*WORK TO BE COMPLETED:* Pull out every line below that holds the word "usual".

· · ·

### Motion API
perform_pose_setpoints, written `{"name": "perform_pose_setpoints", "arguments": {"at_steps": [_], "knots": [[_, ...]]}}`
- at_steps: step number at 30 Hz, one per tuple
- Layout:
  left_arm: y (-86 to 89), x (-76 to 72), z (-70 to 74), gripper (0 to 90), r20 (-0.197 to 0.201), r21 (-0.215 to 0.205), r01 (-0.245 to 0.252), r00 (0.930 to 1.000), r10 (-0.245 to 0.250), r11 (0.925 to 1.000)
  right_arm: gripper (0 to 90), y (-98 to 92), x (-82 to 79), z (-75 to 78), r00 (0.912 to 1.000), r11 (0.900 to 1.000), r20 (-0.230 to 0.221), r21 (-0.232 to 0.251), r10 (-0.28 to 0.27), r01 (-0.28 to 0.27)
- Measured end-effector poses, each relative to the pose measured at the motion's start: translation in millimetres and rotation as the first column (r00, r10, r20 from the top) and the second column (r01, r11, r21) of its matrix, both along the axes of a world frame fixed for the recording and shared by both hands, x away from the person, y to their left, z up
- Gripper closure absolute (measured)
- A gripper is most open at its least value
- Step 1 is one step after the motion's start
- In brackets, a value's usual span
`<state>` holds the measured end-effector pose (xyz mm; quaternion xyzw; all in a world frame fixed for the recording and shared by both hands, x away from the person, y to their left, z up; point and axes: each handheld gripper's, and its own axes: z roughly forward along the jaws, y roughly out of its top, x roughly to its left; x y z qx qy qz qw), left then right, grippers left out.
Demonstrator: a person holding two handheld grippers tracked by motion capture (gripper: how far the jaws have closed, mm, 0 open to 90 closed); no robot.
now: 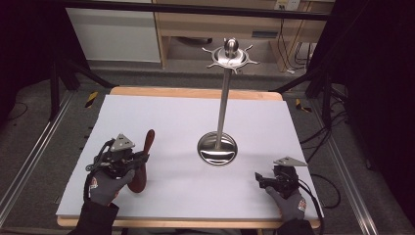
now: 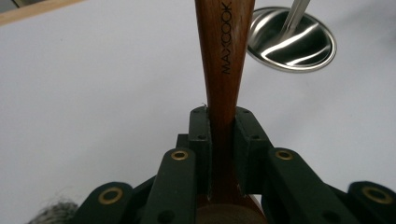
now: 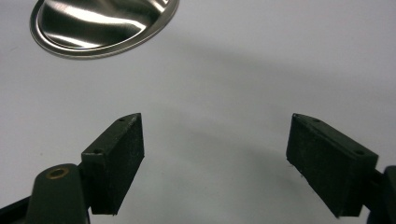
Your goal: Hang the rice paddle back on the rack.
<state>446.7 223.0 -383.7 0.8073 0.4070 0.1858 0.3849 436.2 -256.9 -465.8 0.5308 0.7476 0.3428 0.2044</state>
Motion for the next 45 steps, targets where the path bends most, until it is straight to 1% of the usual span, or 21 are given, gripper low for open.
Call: {"name": "perform_pose_setpoints", "arguments": {"at_steps": [4, 8, 11, 14, 15, 17, 18, 22, 26, 28, 30, 33, 36, 45], "knots": [[-0.2, -1.3, 4.5, 78.3, 0.039, -0.028, -0.011, 0.9992, 0.012, 0.9995, 19.3, -1.2, 0.2, 0.5, 0.9999, 1.000, 0.014, -0.008, -0.001, 0.001], [-2.1, -0.6, 10.4, 78.3, 0.061, -0.057, -0.011, 0.9980, 0.015, 0.9983, 18.9, -0.7, -0.4, 0.8, 0.9998, 1.000, 0.017, 0.002, -0.012, 0.012], [-5.5, 1.0, 14.7, 78.3, 0.082, -0.073, -0.005, 0.9966, 0.011, 0.9973, 18.5, -1.2, -0.5, 1.0, 0.9996, 1.000, 0.025, -0.001, -0.014, 0.014], [-10.7, 3.2, 19.1, 78.3, 0.094, -0.085, 0.004, 0.9956, 0.004, 0.9964, 18.3, -1.6, -0.3, 0.8, 0.9995, 1.000, 0.027, 0.002, -0.016, 0.016], [-12.8, 3.8, 20.2, 78.3, 0.099, -0.091, 0.008, 0.9951, 0.001, 0.9958, 18.3, -0.9, -0.6, 0.9, 0.9995, 1.000, 0.020, 0.009, -0.024, 0.023], [-16.6, 4.9, 22.5, 78.3, 0.109, -0.094, 0.018, 0.9940, -0.008, 0.9954, 18.2, -1.0, -0.6, 0.8, 0.9995, 1.000, 0.019, 0.010, -0.024, 0.024], [-19.2, 5.4, 23.8, 78.3, 0.119, -0.102, 0.021, 0.9929, -0.009, 0.9945, 18.2, -1.1, -0.6, 0.9, 0.9995, 1.000, 0.019, 0.010, -0.024, 0.024], [-27.5, 6.6, 29.8, 78.3, 0.139, -0.125, 0.036, 0.9901, -0.019, 0.9915, 18.1, -1.3, -0.6, 1.0, 0.9995, 1.000, 0.020, 0.010, -0.024, 0.024], [-35.4, 8.6, 39.0, 78.3, 0.153, -0.141, 0.057, 0.9875, -0.035, 0.9883, 18.1, -1.3, -0.4, 0.8, 0.9995, 1.000, 0.020, 0.011, -0.023, 0.023], [-39.5, 9.2, 44.4, 78.3, 0.166, -0.156, 0.067, 0.9853, -0.040, 0.9856, 18.1, -2.0, -0.4, 1.1, 0.9995, 1.000, 0.025, 0.008, -0.020, 0.019], [-42.8, 9.8, 49.2, 78.3, 0.176, -0.160, 0.075, 0.9833, -0.046, 0.9843, 18.1, -2.0, -0.5, 1.2, 0.9995, 1.000, 0.025, 0.008, -0.020, 0.020], [-47.0, 9.9, 54.9, 78.3, 0.192, -0.156, 0.081, 0.9801, -0.051, 0.9844, 18.1, -2.3, -0.6, 1.4, 0.9996, 1.000, 0.024, 0.011, -0.016, 0.016], [-51.0, 9.4, 60.5, 78.3, 0.208, -0.165, 0.093, 0.9764, -0.057, 0.9819, 18.1, -1.8, -0.7, 1.3, 0.9996, 1.000, 0.020, 0.015, -0.018, 0.018], [-60.1, 11.1, 73.1, 78.3, 0.233, -0.171, 0.116, 0.9695, -0.075, 0.9784, 18.1, -2.4, -0.3, 1.4, 0.9995, 1.000, 0.028, 0.012, -0.016, 0.015]]}}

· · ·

*TASK SOLUTION:*
- In brackets, a value's usual span
Motion for the next 45 steps, targets where the path bends most, until it is straight to 1% of the usual span, or 21 are given, gripper low for open.

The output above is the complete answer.